You are part of the Italian establishment. You worked in the Central Bank and you were good friends with at least two presidents, Cossiga and Ciampi, so why are you now with the populists? Who are they?

Proclaiming haughtily and disdainfully that the March 4th elections were won by populists is tantamount to failing to grasp what is happening in Italy and in Europe at the moment, and to trying to shelve the ongoing popular “uprising”. The forces of change, with all of its well-known contradictions, have, for the time being, been channeled into the democratic institutions by the League and the M5S. If some global elites intend to react to this with disparagement and kindle a financial crisis, they could trigger a much wider and far more undesirable political backlash. We are here to promote reasonable changes in Italy and hopefully in the EU, and thus to forestall far more dangerous and much more massive revolutions in Europe and in the world. We hope we can achieve this as it is in the best interests of everyone.

Italy needs to be saved, but could this work against the euro? Also, you spoke of reforming the European Union. Would you say that these reforms can and must benefit each country (Germany, France, Spain and the UK) individually?

Italy is a solid industrial power affected by deep dualisms (territorial, sectorial, size-related) that cannot be resolved with restrictions placed on the use of resources. Italian families are big savers. They have financial and real assets equal to at least four times the sovereign debt. Contrary to what we sometimes hear, we could say that we Italians live below our means, as proven by the current account surplus of 2.7% of the GDP, or about 50 billion euros, which is the amount de facto missing from our domestic demand. The national budget has a primary surplus. While simultaneously having two twin surpluses, a 10% unemployment rate (the one in Italy now) is the logical paradox generated by having decided that the Maastricht parameters are the goal of the Union. Therefore, I think it is necessary to reverse the order of importance with respect to the subject of the agreement reaffirmed in Article 3 of the Lisbon Treaty. The wide-ranging and detailed agreement underlines the need for comprehensive growth well beyond the small fetters of some fiscal parameters. It recognizes the necessity of full employment and social progress. The two fiscal parameters have become the true objectives of the Agreement.

Then, regarding the elephant in the room – the United States – what do you think the relationship of the EU and the euro should be with the US and the US dollar?

It is very important to establish cooperative relations between the United States and the European Union that must lead to a reform of the international monetary regime.
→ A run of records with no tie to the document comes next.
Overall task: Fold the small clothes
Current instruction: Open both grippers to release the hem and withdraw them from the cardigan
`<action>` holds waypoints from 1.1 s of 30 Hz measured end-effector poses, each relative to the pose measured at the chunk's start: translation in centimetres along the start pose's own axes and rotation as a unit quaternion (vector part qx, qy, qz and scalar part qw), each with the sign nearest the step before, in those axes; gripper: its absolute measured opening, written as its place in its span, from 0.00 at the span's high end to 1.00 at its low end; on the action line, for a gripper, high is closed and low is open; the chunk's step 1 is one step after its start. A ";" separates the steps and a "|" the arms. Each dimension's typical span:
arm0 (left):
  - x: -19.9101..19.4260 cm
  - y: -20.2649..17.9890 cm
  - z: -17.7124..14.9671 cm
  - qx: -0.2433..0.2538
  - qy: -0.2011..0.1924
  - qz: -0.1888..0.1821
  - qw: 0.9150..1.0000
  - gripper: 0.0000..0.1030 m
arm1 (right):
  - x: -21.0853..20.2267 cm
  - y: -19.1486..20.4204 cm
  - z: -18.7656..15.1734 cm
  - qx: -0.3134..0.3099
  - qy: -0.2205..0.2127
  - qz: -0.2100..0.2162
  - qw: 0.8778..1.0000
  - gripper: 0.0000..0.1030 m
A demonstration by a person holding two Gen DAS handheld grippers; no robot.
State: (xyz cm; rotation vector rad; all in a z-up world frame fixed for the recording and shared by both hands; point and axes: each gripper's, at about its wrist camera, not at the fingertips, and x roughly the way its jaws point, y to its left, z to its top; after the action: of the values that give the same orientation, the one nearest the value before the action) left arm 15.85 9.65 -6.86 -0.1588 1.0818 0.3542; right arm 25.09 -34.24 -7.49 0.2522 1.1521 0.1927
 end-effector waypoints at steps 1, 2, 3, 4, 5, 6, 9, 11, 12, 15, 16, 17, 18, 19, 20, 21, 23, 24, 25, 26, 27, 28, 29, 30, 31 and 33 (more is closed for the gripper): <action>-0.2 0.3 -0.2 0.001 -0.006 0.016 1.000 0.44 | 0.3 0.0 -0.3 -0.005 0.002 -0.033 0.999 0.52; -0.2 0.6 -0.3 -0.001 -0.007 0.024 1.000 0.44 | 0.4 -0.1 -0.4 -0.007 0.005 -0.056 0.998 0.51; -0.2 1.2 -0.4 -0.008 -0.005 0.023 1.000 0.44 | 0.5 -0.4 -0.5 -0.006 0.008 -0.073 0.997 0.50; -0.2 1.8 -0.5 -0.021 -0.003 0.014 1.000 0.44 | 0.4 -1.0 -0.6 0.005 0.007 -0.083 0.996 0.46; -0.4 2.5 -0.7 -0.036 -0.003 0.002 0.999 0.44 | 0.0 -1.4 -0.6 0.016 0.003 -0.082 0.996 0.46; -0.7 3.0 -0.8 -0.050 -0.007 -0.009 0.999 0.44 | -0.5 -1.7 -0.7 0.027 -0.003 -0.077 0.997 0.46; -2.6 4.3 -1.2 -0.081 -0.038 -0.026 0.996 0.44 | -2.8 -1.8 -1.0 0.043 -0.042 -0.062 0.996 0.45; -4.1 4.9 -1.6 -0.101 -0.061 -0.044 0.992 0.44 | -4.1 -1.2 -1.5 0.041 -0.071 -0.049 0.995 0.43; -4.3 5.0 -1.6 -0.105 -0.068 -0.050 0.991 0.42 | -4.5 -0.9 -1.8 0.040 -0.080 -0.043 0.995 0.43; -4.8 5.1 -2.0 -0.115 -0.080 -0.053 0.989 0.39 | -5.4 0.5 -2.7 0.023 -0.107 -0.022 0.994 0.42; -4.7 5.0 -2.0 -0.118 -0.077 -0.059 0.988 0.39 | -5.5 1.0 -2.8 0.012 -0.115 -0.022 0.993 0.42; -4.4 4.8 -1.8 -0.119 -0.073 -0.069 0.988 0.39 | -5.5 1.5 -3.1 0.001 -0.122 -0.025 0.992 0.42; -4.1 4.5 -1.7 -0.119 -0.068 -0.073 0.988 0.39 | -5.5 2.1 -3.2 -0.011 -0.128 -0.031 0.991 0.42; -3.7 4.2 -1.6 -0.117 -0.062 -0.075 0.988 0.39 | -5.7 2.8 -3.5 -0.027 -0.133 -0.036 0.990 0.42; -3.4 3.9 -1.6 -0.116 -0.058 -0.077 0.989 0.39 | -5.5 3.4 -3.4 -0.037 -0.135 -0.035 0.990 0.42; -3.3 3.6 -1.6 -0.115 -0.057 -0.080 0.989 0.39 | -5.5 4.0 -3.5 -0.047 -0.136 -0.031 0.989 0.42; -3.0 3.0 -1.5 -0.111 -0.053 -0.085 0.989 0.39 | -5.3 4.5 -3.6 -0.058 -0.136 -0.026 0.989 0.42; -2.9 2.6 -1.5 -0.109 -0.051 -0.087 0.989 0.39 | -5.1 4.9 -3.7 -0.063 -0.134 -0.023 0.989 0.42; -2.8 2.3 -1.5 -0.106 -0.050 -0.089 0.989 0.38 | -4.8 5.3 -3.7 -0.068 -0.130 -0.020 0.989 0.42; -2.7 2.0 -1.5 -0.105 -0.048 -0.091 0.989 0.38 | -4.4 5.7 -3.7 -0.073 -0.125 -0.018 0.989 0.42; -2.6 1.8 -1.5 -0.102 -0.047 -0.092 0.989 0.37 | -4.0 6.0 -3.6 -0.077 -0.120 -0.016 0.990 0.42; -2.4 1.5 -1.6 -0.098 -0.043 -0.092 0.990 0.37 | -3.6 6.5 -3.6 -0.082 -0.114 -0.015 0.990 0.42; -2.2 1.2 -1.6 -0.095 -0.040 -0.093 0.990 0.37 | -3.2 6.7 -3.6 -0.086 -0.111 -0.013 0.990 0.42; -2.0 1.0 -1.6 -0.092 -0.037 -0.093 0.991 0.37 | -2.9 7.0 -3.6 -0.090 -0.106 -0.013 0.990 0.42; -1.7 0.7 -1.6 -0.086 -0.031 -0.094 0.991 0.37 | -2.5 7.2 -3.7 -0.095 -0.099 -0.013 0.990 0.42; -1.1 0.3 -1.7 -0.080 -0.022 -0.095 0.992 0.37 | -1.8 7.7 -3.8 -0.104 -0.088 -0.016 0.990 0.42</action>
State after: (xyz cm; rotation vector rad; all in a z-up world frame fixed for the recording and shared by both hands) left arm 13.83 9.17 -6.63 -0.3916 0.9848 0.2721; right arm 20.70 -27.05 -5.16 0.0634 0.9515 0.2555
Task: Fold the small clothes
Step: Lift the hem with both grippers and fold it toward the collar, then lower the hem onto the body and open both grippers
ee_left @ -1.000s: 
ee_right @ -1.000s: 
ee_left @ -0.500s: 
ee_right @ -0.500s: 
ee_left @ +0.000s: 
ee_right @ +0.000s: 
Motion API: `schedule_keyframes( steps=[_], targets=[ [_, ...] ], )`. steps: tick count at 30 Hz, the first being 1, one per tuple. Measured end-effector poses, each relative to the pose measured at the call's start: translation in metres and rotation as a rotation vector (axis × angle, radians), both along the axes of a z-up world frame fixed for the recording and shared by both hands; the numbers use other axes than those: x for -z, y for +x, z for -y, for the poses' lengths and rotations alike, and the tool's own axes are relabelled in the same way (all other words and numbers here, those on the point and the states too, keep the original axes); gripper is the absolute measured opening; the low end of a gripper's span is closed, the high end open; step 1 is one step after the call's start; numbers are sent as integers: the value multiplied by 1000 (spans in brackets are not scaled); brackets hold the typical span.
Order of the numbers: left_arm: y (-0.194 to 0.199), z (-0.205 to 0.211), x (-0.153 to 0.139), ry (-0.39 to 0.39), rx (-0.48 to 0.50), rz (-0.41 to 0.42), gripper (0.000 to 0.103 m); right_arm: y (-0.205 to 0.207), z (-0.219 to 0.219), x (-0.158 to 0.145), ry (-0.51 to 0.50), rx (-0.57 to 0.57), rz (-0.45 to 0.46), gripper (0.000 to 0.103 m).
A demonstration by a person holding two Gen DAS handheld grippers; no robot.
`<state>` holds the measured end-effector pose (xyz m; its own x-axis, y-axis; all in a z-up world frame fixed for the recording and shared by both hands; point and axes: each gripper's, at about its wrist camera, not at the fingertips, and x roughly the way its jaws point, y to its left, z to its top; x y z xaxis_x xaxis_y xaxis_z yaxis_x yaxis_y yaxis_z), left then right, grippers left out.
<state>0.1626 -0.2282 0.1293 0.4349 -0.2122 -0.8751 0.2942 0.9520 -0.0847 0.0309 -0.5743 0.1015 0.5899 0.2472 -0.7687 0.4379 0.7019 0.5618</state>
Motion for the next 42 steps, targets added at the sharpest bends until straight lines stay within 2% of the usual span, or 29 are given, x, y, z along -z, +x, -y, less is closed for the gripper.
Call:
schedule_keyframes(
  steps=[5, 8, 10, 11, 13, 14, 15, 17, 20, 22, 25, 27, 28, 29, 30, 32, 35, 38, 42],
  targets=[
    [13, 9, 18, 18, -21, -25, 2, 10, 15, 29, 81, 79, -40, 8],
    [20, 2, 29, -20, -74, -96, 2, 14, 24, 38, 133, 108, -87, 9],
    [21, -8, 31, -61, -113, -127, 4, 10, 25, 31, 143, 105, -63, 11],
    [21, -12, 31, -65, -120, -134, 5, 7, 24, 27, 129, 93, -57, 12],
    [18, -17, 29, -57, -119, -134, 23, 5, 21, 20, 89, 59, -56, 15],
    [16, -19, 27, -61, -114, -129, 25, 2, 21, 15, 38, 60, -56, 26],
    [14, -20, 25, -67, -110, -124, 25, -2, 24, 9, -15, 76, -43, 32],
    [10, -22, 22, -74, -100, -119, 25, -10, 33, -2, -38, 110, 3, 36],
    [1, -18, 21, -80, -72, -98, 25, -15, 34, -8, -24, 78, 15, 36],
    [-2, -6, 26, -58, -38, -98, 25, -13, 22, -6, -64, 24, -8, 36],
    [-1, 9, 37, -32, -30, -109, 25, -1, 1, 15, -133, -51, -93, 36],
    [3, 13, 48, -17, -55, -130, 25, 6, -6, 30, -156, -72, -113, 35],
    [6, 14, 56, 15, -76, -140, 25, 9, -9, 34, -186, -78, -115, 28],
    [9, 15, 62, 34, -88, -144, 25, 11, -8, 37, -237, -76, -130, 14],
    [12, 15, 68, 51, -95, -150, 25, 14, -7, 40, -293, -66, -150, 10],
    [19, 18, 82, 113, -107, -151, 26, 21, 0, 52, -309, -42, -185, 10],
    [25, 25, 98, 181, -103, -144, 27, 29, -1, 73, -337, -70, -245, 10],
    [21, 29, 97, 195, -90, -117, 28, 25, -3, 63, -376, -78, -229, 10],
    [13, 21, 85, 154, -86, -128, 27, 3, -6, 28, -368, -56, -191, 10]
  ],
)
The global market needs a single currency of reference like what happens with the euro for the single European market. Countries that agree to follow the same exchange rate regime and to respect it must be allowed to participate in the WTO (the World Trade Organization), whose competition ought to be based on the stability of foreign exchange rates. Lacking this condition, each country chooses what suits it, keeping the financial market in permanent volatility. World competition is not just a question of tariffs.